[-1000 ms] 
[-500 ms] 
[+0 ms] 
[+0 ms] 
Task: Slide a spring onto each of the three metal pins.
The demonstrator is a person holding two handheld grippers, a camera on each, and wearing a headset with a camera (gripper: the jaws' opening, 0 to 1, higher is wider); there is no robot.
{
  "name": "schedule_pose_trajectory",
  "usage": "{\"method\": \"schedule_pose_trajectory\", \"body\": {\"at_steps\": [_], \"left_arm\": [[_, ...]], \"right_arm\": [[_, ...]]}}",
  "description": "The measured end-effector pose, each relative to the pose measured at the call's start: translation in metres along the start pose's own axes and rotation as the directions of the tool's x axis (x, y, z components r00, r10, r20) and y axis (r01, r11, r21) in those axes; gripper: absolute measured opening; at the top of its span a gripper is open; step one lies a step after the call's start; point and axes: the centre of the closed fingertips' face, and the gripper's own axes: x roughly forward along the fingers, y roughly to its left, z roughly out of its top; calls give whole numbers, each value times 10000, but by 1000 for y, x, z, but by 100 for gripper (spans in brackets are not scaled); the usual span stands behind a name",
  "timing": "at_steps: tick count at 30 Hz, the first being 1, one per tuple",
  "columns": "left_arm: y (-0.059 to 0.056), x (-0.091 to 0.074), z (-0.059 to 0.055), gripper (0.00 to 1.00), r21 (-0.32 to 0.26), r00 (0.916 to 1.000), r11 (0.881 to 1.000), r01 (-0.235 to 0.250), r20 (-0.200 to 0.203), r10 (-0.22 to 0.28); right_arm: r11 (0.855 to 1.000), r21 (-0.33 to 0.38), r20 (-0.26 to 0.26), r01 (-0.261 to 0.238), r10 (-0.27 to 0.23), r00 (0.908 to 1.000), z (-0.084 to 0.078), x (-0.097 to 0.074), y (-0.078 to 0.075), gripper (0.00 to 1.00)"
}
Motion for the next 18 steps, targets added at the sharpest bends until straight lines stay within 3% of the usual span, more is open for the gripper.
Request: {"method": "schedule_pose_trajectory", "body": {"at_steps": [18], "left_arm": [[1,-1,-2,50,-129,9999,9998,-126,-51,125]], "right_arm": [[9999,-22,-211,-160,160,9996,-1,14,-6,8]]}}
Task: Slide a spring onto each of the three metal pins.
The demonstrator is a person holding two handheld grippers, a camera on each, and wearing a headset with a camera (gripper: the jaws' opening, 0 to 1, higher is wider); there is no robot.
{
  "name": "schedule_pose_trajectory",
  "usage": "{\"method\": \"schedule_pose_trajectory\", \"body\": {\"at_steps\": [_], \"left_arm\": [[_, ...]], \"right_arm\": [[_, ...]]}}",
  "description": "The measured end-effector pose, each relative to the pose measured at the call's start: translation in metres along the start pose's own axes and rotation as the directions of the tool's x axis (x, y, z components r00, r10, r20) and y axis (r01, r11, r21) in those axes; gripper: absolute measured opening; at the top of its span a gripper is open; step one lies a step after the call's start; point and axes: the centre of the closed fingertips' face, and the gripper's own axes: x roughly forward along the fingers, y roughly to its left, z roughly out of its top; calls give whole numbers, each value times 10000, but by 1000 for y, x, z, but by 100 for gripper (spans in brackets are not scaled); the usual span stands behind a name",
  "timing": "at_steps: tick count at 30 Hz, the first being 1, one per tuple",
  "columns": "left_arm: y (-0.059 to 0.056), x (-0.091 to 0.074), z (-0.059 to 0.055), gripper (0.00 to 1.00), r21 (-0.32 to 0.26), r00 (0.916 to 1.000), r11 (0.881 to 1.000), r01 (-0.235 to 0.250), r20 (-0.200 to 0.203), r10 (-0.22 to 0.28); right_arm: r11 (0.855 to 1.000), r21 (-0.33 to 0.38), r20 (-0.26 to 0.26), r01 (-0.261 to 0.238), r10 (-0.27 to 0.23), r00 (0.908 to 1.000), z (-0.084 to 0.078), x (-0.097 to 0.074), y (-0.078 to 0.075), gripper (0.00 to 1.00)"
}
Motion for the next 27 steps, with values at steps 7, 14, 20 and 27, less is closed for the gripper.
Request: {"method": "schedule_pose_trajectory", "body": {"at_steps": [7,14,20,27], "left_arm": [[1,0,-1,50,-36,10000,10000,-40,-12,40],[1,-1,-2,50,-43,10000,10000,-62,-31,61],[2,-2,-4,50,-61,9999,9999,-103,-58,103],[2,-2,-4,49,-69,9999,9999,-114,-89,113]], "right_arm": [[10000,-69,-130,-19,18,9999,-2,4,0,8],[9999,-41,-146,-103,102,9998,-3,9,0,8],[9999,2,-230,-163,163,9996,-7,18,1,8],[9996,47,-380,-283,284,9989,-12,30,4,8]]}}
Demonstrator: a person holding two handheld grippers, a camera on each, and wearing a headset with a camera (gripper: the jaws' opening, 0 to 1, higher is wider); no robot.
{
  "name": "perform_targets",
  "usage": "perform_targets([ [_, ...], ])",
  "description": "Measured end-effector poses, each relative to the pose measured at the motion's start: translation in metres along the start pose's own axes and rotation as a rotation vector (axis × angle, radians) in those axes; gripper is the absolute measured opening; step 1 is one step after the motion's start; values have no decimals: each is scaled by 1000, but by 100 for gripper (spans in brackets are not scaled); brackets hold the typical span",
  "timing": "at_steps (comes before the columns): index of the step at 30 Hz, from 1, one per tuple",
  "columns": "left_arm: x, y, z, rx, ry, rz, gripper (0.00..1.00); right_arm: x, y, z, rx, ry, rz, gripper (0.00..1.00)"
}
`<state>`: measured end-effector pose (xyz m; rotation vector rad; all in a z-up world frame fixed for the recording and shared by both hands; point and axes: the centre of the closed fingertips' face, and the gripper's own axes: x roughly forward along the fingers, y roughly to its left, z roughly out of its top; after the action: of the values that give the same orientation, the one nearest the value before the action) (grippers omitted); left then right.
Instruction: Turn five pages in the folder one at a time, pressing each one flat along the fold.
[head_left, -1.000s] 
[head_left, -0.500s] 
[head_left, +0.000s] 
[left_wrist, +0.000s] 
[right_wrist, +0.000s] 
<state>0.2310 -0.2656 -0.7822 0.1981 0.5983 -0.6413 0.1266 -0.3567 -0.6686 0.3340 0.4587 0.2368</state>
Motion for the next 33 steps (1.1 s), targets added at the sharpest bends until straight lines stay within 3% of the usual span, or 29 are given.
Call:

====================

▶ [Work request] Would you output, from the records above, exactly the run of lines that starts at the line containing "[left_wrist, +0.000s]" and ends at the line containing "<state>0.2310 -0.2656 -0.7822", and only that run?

▶ [Solution for this task]
[left_wrist, +0.000s] 
[right_wrist, +0.000s] 
<state>0.2310 -0.2656 -0.7822 0.1981 0.5983 -0.6413 0.1266 -0.3567 -0.6686 0.3340 0.4587 0.2368</state>

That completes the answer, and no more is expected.